The pyrethroid insecticide Decis®, containing deltamethrin as active ingredient, is among the most popular broad-spectrum biocides, with wide application in agriculture and home pest control. The occurrence of deltamethrin in the aquatic environment is well-established, but the possible genotoxic effects of Decis® in non-target organisms, namely fish, remain unknown. Hence, this work aimed to evaluate the cytogenetic damaging potential of Decis® in European eel (Anguilla anguilla L.), adopting the erythrocytic nuclear abnormalities (ENAs) assay. In addition, it was intended to investigate the damage progression in the post-exposure period. The frequency of immature erythrocytes (IE) was also determined to provide indirect information on the erythrocyte catabolism and erythropoiesis rate. Fish were exposed to 17.5 and 35 μg L(-1) of Decis® (equivalent to 0.05 and 0.1 μg L(-1) of deltamethrin, respectively) during 1 and 3 days. Thereafter, fish were transferred to clean water and kept for 1, 7 and 14 days. The results demonstrated a clear potential to induce chromosomal damage following 3 days exposure, depicted in an ENA frequency increase for both Decis® concentrations. The transient nature of this cytogenetic damage was also demonstrated, as ENA frequency returned to the control level 1 and 7 days after cessation of the exposure, respectively for the higher and the lower Decis® concentration. Moreover, this response pattern suggested a rapid metabolization and elimination of the formulation constituents by A. anguilla, combined with an increased erythrocyte turnover in fish exposed to the higher Decis® concentration, as pointed out by the IE frequency rise. Overall, the demonstrated genotoxic properties of Decis® pointed out increased risk factors to fish exposed to this insecticide.

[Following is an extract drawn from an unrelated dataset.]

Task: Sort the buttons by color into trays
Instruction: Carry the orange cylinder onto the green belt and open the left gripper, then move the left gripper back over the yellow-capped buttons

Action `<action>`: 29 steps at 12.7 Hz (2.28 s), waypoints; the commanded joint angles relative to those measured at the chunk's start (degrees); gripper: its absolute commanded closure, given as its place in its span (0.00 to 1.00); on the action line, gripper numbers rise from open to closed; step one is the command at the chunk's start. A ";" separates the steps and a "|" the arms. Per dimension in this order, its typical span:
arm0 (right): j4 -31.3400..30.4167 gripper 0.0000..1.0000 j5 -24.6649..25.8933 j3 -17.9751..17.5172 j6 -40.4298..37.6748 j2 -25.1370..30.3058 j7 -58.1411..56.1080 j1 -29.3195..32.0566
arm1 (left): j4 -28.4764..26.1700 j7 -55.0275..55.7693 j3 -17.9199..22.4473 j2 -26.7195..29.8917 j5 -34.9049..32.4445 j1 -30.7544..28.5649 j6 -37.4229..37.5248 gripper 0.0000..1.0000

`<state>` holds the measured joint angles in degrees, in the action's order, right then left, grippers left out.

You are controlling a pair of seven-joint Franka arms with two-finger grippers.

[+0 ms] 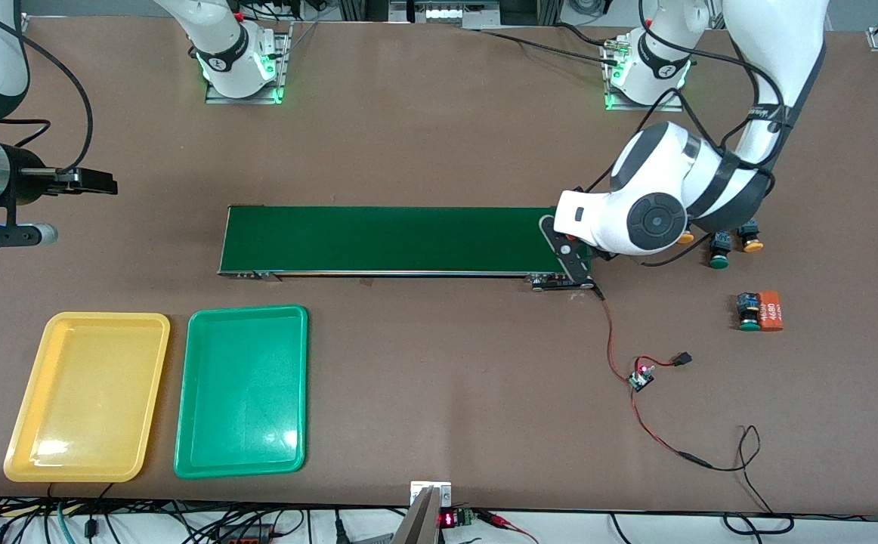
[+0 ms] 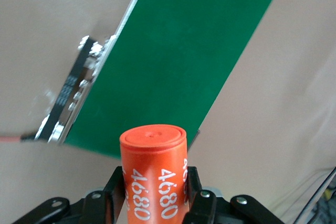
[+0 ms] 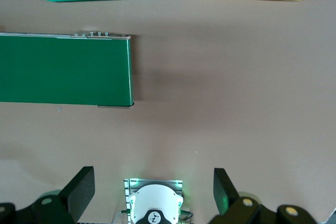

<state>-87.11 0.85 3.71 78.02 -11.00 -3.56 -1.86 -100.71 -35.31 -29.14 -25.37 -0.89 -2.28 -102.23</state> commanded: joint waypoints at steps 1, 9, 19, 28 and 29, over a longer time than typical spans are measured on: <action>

Evidences of DNA and chromosomal damage induced by the mancozeb-based fungicide Mancozan® in fish (Anguilla anguilla L.)

The formulation Mancozan®, containing mancozeb as active ingredient, is among the most widely used fungicides. Although mancozeb has been detected in surface waters, studies addressing the genotoxic risk to fish arising from the use of this formulation, testing environmentally realistic concentrations, are absent from the literature. Hence, this work aimed to investigate the DNA and chromosome damaging potential of Mancozan® (0.29 and 2.9μgL-1) in the European eel (Anguilla anguilla L.), after a short-term exposure (3days), through the adoption of the comet and the erythrocytic nuclear abnormality (ENA) assays. In addition, it was intended to elucidate the subjacent damage mechanisms, improving the comet assay with the adoption of the endonucleases formamidopyrimidine DNA glycosylase (FPG) and endonuclease III (EndoIII), which detect oxidized bases. The highest Mancozan® concentration was able to affect the DNA integrity (comet assay), while the adoption of endonucleases pointed out an oxidative cause to the damage. Regarding the chromosomal damage (ENA assay), both concentrations displayed significant effects, revealing the clastogenic and/or aneugenic properties of Mancozan®. Furthermore, the two genotoxic endpoints were significantly correlated. Overall, the results revealed a genetic hazard to fish inhabiting aquatic systems contaminated by Mancozan® and strongly recommend the development of biomonitoring and regulatory policies regarding the utilization of this agrochemical.